Dataset records:
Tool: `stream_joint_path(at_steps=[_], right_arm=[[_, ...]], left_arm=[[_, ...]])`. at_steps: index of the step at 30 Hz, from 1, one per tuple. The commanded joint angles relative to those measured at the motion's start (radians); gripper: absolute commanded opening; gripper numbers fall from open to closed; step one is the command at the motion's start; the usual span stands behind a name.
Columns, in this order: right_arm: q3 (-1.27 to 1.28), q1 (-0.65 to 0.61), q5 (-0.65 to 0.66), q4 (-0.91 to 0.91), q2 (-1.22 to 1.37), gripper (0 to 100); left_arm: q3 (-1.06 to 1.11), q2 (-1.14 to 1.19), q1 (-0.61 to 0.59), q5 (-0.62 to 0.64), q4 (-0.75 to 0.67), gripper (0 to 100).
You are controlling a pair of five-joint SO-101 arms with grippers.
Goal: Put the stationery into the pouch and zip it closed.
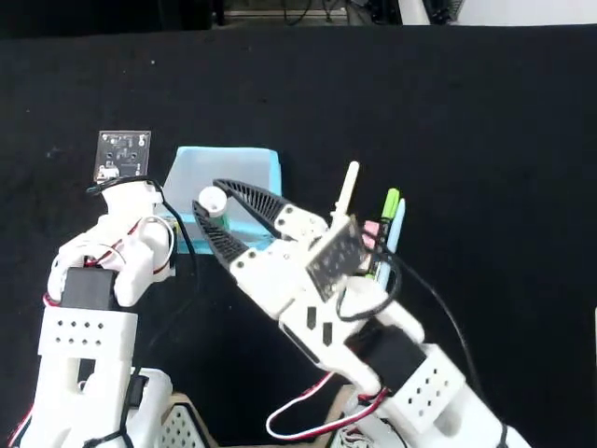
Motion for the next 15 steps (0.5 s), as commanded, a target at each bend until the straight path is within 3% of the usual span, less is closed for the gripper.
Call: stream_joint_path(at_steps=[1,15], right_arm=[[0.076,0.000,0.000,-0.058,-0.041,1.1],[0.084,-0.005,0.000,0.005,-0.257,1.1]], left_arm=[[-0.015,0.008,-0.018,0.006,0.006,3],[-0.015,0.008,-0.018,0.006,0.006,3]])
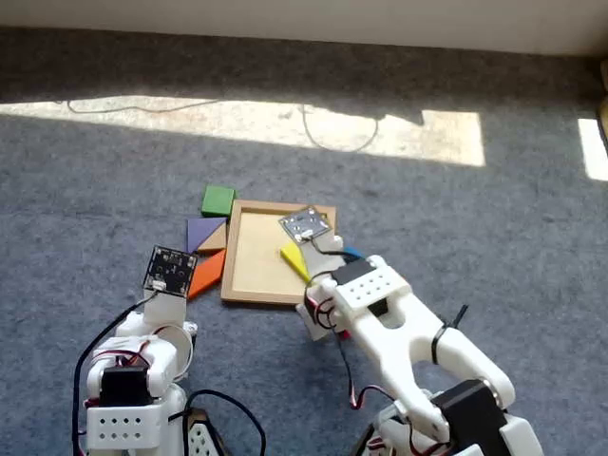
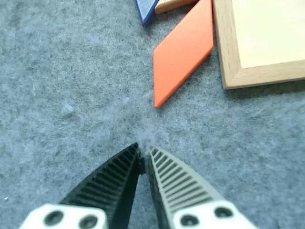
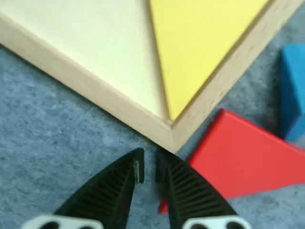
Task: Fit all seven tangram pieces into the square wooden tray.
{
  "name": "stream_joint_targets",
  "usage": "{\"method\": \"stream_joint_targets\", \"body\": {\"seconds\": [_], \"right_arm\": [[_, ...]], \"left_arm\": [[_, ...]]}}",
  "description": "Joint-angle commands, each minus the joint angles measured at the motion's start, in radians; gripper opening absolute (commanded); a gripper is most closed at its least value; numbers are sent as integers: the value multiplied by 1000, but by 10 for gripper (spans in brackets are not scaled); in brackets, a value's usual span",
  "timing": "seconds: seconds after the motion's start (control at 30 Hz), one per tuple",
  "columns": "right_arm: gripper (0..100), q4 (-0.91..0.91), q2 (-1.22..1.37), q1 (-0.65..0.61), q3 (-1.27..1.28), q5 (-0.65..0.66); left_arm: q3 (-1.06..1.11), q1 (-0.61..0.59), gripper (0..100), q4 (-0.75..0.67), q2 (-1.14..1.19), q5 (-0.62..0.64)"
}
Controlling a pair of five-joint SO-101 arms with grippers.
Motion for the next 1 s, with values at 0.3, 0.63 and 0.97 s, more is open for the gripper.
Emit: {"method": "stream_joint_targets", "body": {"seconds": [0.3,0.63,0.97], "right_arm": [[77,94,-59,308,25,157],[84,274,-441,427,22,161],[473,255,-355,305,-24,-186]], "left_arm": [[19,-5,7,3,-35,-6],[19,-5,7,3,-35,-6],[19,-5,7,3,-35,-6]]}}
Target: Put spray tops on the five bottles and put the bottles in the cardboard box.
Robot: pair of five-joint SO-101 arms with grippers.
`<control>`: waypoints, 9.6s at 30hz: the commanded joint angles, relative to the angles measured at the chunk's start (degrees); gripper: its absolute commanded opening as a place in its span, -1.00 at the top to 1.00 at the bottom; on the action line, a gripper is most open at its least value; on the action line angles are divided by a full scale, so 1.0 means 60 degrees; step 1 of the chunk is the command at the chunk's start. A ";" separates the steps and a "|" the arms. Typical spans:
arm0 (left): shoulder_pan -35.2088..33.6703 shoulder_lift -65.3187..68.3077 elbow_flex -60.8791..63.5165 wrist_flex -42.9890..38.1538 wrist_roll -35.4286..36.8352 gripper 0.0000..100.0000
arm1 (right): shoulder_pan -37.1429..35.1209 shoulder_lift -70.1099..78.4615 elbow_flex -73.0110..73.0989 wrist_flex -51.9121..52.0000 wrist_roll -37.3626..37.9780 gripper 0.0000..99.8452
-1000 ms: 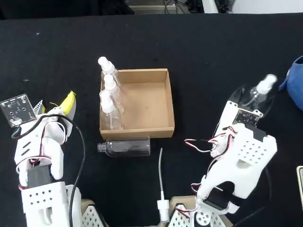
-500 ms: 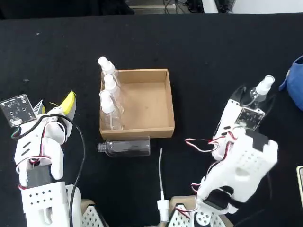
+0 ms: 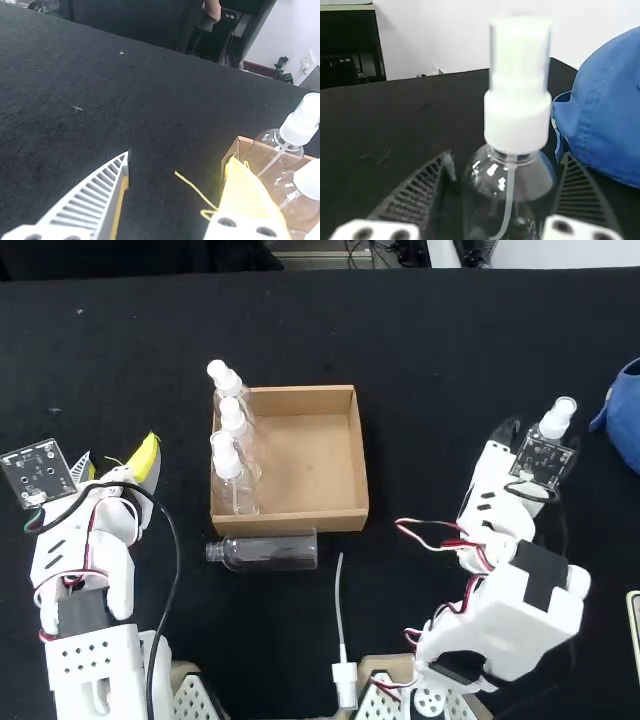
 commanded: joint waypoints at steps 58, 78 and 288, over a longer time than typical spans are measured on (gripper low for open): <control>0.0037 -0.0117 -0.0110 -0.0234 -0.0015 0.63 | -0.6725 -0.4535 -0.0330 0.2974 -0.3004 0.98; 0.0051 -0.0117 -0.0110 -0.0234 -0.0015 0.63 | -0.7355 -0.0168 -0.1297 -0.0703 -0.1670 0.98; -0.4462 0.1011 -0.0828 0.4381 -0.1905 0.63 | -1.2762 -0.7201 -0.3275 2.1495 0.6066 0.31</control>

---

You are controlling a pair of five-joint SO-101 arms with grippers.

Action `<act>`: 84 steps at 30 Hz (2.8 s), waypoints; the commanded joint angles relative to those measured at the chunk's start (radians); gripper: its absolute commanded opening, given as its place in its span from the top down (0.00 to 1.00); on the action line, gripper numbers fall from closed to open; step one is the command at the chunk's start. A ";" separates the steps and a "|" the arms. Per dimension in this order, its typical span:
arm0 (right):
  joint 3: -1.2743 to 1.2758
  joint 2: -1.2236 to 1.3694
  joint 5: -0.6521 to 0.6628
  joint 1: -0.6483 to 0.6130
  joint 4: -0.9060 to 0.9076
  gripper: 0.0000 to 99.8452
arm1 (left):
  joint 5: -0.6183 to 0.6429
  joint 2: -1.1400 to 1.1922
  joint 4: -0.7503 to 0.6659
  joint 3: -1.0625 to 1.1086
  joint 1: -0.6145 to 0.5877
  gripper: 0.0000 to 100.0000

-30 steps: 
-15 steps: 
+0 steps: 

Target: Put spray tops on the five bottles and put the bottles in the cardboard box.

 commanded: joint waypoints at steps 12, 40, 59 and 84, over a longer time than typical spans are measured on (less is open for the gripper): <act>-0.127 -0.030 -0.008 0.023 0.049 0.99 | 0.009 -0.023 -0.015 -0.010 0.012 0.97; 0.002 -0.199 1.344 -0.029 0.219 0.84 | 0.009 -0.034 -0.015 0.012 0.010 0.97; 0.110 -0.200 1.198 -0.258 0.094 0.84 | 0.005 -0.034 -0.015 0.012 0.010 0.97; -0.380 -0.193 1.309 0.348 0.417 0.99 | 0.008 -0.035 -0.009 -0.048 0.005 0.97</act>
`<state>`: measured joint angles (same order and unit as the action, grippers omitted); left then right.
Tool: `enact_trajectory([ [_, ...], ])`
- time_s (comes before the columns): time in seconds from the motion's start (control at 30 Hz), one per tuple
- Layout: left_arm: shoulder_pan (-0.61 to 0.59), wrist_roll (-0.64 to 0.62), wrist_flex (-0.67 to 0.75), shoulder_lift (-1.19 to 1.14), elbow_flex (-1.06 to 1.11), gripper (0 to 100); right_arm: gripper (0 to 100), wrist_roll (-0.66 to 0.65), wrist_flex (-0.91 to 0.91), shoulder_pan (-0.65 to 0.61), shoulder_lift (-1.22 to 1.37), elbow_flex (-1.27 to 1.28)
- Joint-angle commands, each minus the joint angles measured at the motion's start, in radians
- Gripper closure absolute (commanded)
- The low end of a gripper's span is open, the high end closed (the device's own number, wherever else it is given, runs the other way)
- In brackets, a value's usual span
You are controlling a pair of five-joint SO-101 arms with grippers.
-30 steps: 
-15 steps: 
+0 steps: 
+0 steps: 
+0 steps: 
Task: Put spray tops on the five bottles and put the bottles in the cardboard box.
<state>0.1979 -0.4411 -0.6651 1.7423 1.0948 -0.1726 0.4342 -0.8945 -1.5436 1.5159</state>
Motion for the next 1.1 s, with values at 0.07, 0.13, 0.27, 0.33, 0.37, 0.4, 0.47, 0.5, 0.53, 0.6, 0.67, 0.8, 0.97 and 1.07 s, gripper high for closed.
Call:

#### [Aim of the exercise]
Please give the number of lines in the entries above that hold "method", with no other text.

#### [Exercise solution]
2